**Activity**
Scan the listing below for the word "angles" and state how many lines hold it. Write nothing but the number.

**Given data**
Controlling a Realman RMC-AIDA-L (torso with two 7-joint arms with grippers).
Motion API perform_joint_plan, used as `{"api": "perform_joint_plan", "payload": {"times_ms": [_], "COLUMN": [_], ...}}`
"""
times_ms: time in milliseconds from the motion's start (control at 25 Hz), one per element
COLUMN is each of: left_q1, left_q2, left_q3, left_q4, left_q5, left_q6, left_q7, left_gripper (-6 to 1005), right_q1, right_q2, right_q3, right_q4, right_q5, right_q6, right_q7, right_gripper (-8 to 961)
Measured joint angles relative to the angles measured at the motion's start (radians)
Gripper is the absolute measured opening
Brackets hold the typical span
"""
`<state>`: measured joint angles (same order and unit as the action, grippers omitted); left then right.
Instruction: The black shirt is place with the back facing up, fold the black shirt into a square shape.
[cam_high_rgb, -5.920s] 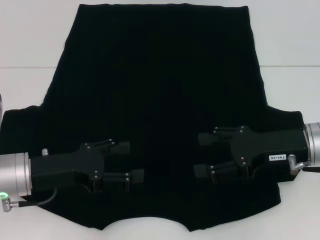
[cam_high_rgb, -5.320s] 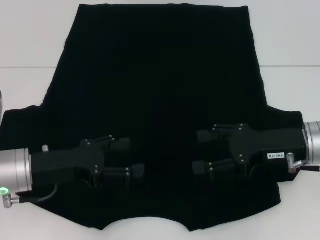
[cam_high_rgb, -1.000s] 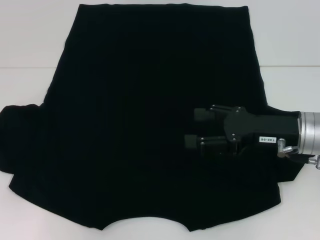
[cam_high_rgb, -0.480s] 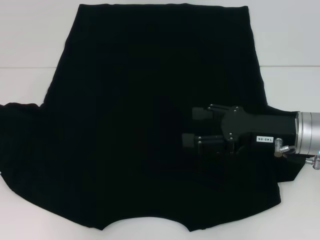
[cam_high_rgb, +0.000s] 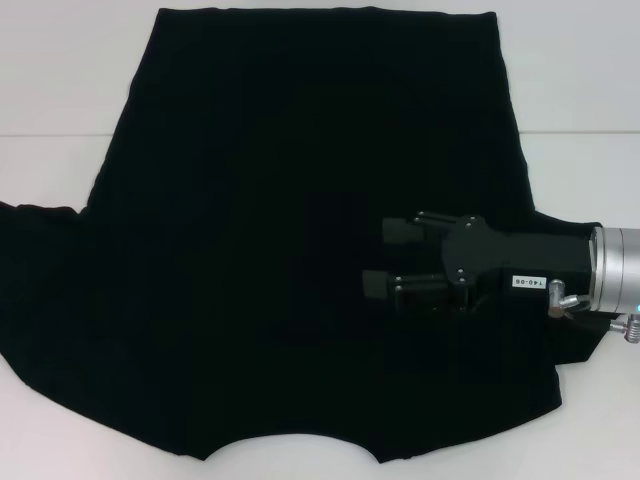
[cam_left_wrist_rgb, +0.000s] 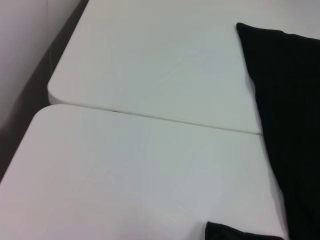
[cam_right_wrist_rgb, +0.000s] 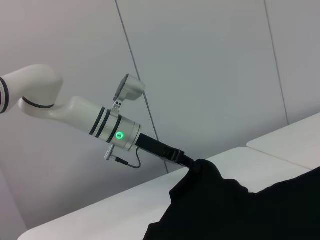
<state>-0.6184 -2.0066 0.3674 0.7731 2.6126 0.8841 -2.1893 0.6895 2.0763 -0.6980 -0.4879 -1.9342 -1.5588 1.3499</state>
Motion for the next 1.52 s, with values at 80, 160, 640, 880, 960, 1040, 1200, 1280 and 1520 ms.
{"api": "perform_joint_plan", "payload": {"times_ms": [80, 160, 640, 880, 960, 1040, 1200, 1280, 1520], "left_q1": [0.000, 0.001, -0.035, -0.049, -0.049, -0.049, -0.048, -0.046, -0.040], "left_q2": [0.000, 0.001, 0.012, -0.026, -0.038, -0.044, -0.048, -0.052, -0.062], "left_q3": [-0.002, -0.009, 0.010, 0.141, 0.153, 0.154, 0.155, 0.156, 0.153], "left_q4": [0.001, 0.010, 0.030, 0.032, 0.033, 0.029, 0.022, 0.018, 0.016], "left_q5": [-0.008, -0.032, -0.178, -0.185, -0.188, -0.200, -0.223, -0.231, -0.267], "left_q6": [0.016, 0.062, 0.379, 0.410, 0.408, 0.422, 0.483, 0.501, 0.523], "left_q7": [-0.002, -0.002, 0.146, 0.161, 0.163, 0.163, 0.158, 0.153, 0.156], "left_gripper": [49, 50, 58, 61, 63, 64, 67, 68, 109], "right_q1": [0.000, 0.000, -0.002, -0.006, -0.008, -0.009, -0.010, -0.010, -0.021], "right_q2": [0.000, 0.001, 0.002, 0.002, 0.002, 0.002, 0.002, -0.001, -0.029], "right_q3": [0.000, 0.000, 0.000, 0.000, 0.000, 0.000, 0.000, 0.000, 0.026], "right_q4": [0.001, 0.001, 0.002, 0.002, 0.002, 0.002, 0.001, 0.000, 0.000], "right_q5": [0.000, 0.000, 0.000, 0.000, 0.000, 0.000, 0.000, 0.003, 0.062], "right_q6": [0.000, -0.001, -0.005, -0.007, -0.008, -0.008, -0.009, -0.009, 0.009], "right_q7": [0.000, 0.000, 0.000, 0.000, 0.000, 0.000, 0.000, 0.000, 0.053], "right_gripper": [941, 941, 940, 940, 940, 940, 940, 940, 940]}}
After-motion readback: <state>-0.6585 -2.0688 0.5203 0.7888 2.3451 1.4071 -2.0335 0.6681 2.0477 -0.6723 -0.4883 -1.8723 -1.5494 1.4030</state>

**Output of the exercise**
2